Goddamn steer!” The oldest sister stops reading. She watches her father barrel down three steps
and then veer right towards their station wagon. Parked on a gravel driveway. “Goddamn steer!”
A father wearing khaki shorts and black dress socks and black dress shoes and a navy-blue polo
shirt bunched at his waist. A father with blonde hair combed away from his forehead and fifties
era glasses in 1979. Furious face. He opens the station wagon door, enters, sits, slams the door
shut. He starts its engine and the car lurches forward. A girl watches the car with her father
inside it race down a steep driveway. Gravel pops. A hard left onto a country road. Unpaved.
Dust rises. A car disappears. The girl keeps her eyes on the dust. Waits for it to fade away.

            My father was a lawyer. He bought the remains of a farm in northwest Illinois that was
two hours from our Chicago home. Fourteen acres of rolling hill pasture. A creek. A stand of thin
trees at the creek. Large flat stones in the water under the shelter of trees. Every Saturday afternoon I
walked to the stones and sat on the largest, flattest one to watch water spiders glide in
and out of the shade. Vulnerable and defenseless, I loved them and worried for them as I
watched them spin on top of the water on their thin legs.

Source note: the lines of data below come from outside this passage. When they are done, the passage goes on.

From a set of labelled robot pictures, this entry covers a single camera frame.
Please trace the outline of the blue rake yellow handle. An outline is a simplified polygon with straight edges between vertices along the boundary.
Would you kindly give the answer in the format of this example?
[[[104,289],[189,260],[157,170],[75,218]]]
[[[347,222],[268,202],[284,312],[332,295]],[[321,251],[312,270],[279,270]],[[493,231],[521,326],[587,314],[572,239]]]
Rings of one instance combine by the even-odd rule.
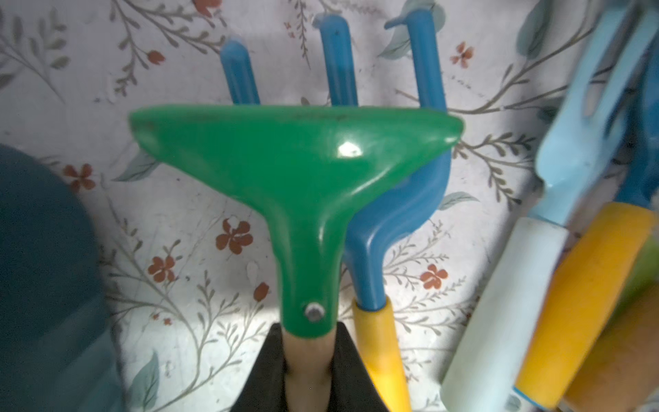
[[[434,1],[424,3],[411,6],[384,27],[407,28],[420,105],[446,112],[430,5]],[[314,25],[321,32],[332,105],[357,106],[348,23],[339,15],[321,15]],[[233,103],[259,104],[247,49],[239,41],[229,41],[221,51],[221,63]],[[451,155],[447,151],[368,204],[348,225],[344,261],[355,288],[353,309],[358,349],[389,411],[411,411],[411,407],[394,312],[384,290],[384,255],[436,211],[444,197],[450,170]]]
[[[514,386],[540,410],[552,410],[614,312],[634,262],[657,219],[658,46],[639,86],[633,159],[616,198],[605,204],[554,273],[542,314]]]

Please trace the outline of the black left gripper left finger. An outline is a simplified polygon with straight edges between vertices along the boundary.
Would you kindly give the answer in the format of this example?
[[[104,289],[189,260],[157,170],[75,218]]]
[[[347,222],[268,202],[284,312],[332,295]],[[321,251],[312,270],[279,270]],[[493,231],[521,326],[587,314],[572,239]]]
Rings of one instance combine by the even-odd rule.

            My mother was from Italy. I don’t know that she liked our weekend farm. We didn’t talk
much. I never asked her what her feelings were about our weekend home, and she never asked
about mine.



            During the week we lived in a newly built townhouse in Hyde Park. It was short and
squat and its garage stuck out in front like a last-minute thought. Sometimes a neighboring
farmer of ours would call my father in Chicago to tell him that his steer had once again stomped
a barbed wire fence flat and gotten out. “Goddamn steer!” he’d shout. “Goddamn steer!” In my
bedroom, while he shouted, I’d stop reading and freeze, wait for his raging to stop.

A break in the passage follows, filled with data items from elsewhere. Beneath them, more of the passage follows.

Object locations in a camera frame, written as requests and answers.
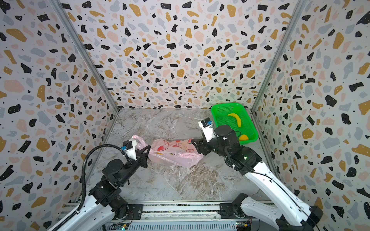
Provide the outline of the green plastic basket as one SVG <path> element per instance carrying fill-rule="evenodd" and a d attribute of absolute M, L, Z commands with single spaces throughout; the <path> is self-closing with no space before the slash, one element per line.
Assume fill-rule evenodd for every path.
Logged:
<path fill-rule="evenodd" d="M 214 118 L 216 127 L 221 125 L 229 125 L 237 135 L 247 135 L 249 140 L 240 141 L 241 145 L 249 144 L 258 140 L 258 132 L 255 128 L 247 110 L 243 105 L 238 103 L 218 104 L 211 107 L 211 113 Z M 230 113 L 236 113 L 241 118 L 242 126 L 237 126 L 236 119 L 228 116 Z"/>

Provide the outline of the orange fruit in basket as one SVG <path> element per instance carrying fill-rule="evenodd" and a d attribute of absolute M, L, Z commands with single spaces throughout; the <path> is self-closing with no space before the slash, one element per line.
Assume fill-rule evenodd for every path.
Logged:
<path fill-rule="evenodd" d="M 239 141 L 247 141 L 247 140 L 249 140 L 249 137 L 245 134 L 243 134 L 239 137 Z"/>

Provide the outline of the yellow banana in basket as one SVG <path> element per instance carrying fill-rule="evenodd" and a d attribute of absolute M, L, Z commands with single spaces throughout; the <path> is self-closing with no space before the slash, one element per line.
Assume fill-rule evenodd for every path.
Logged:
<path fill-rule="evenodd" d="M 241 122 L 241 118 L 239 117 L 239 115 L 237 115 L 236 113 L 230 113 L 230 114 L 228 114 L 228 116 L 231 116 L 231 117 L 235 118 L 236 122 L 237 122 L 237 126 L 239 128 L 241 128 L 242 122 Z"/>

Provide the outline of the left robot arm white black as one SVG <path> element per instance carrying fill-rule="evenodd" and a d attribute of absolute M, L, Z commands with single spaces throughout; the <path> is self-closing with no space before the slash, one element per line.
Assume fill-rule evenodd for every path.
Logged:
<path fill-rule="evenodd" d="M 103 177 L 90 191 L 87 191 L 86 167 L 89 157 L 98 149 L 114 148 L 126 158 L 110 161 L 103 169 Z M 140 168 L 147 168 L 151 147 L 136 149 L 133 140 L 125 141 L 122 147 L 102 144 L 93 148 L 82 165 L 82 195 L 79 205 L 50 228 L 51 231 L 93 231 L 114 218 L 129 218 L 127 201 L 120 196 L 121 188 L 129 184 L 129 179 Z"/>

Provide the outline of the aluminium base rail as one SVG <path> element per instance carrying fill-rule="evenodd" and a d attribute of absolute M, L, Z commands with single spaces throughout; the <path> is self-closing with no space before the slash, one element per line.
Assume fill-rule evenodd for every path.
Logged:
<path fill-rule="evenodd" d="M 282 212 L 269 201 L 248 200 L 246 214 L 235 215 L 231 202 L 132 202 L 128 214 L 115 218 L 109 207 L 84 208 L 70 220 L 77 208 L 68 204 L 59 223 L 61 231 L 261 231 L 278 230 L 276 219 Z"/>

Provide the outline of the pink plastic bag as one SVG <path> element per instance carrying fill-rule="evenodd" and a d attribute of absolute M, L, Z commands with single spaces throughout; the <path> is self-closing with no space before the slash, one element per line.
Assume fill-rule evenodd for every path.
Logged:
<path fill-rule="evenodd" d="M 199 154 L 190 139 L 167 141 L 157 139 L 150 145 L 148 158 L 157 164 L 191 168 L 201 161 Z"/>

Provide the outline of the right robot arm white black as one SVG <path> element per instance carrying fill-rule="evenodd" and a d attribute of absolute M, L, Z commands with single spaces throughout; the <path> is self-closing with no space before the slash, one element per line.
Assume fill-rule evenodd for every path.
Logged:
<path fill-rule="evenodd" d="M 215 128 L 208 118 L 198 125 L 203 138 L 191 141 L 197 152 L 204 156 L 211 152 L 221 156 L 228 167 L 257 185 L 274 204 L 269 206 L 240 193 L 228 209 L 220 211 L 222 216 L 252 216 L 279 231 L 319 229 L 322 210 L 308 205 L 289 191 L 253 149 L 240 145 L 236 132 L 229 125 Z"/>

            In fifth grade, my class was assigned a project in which we had to create a homesteading,
prairie person who would give a talk about prairie life. I became a prairie mom and talked about
churning butter, outhouses, using woodburning stoves for cooking and warmth on winter days
and nights. I spoke about how we depended on horses and trains for travel, on cows for milk, on
pigs for meat. We plant grain, I said in my talk, and right now we’re struggling because of red
rust disease. That’s a pathogen that’s killing our crops.

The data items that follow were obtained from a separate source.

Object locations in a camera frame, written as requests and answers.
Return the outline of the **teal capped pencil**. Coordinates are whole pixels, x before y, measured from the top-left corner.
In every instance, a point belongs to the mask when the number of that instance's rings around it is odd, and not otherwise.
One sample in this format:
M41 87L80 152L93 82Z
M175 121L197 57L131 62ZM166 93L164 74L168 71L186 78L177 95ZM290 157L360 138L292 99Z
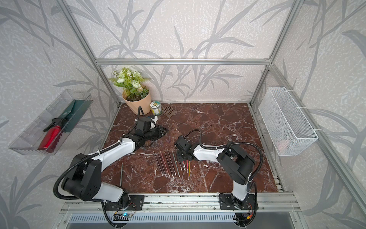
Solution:
M173 161L174 161L174 164L175 164L175 167L176 167L176 172L178 174L178 177L181 177L180 172L179 172L179 167L178 167L178 164L177 164L177 161L176 161L176 158L175 158L175 155L174 155L173 152L172 152L172 156L173 156Z

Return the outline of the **black capped pencil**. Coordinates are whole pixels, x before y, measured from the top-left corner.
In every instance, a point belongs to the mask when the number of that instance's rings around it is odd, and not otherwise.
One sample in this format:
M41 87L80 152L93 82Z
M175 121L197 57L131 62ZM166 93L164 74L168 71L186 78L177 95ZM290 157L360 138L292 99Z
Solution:
M170 164L170 161L169 161L169 158L168 158L168 155L167 153L165 152L165 158L166 158L166 162L167 162L167 165L168 165L168 168L169 168L169 171L171 173L171 176L174 178L174 171L171 167L171 164Z

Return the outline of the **blue capped pencil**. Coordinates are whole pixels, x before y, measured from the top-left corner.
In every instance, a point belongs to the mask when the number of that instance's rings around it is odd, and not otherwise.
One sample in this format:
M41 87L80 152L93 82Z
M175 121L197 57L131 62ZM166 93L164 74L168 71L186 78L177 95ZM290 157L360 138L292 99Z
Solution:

            I practiced saying the word pathogen out loud for over an hour.


            My teacher Miss Kamberos asked me to take my prairie woman to two other classrooms.
My mom had made me a long skirt from swirling blue cotton and had sewn a red scarf into its
waist with which to tie my skirt. I remember her saying, “Make a strong bow so that it doesn’t
fall down.” I wore a dark blue, nylon turtleneck with the skirt, and for shoes, my Ked sneakers. I
knew that the sneakers weren’t right and hoped my skirt would cover them up.


            In the bathroom where I changed into my prairie woman clothes, I looked in the mirror
and under the white light saw that I didn’t look like a prairie woman or prairie girl at all. No
one will believe my act, I thought. I’d learned about prairie life from two books and hadn’t been
able to put my personal country experience into my talk. I’d left out the water spiders gliding
about our stream on thin legs, the flat stones, the pasture, the lilac tree. And the steer. I’d have
liked to say that even though my sister and I had never seen him, we knew that he was there,
dangerous and angry.


            I didn’t want to leave the bathroom, but I had no choice, and so I took a deep breath and
entered the hallway and walked to the first of my two classrooms, heart pounding hard, holding
my skirt’s red bow with one of my hands hoping that it wouldn’t come undone while I walked.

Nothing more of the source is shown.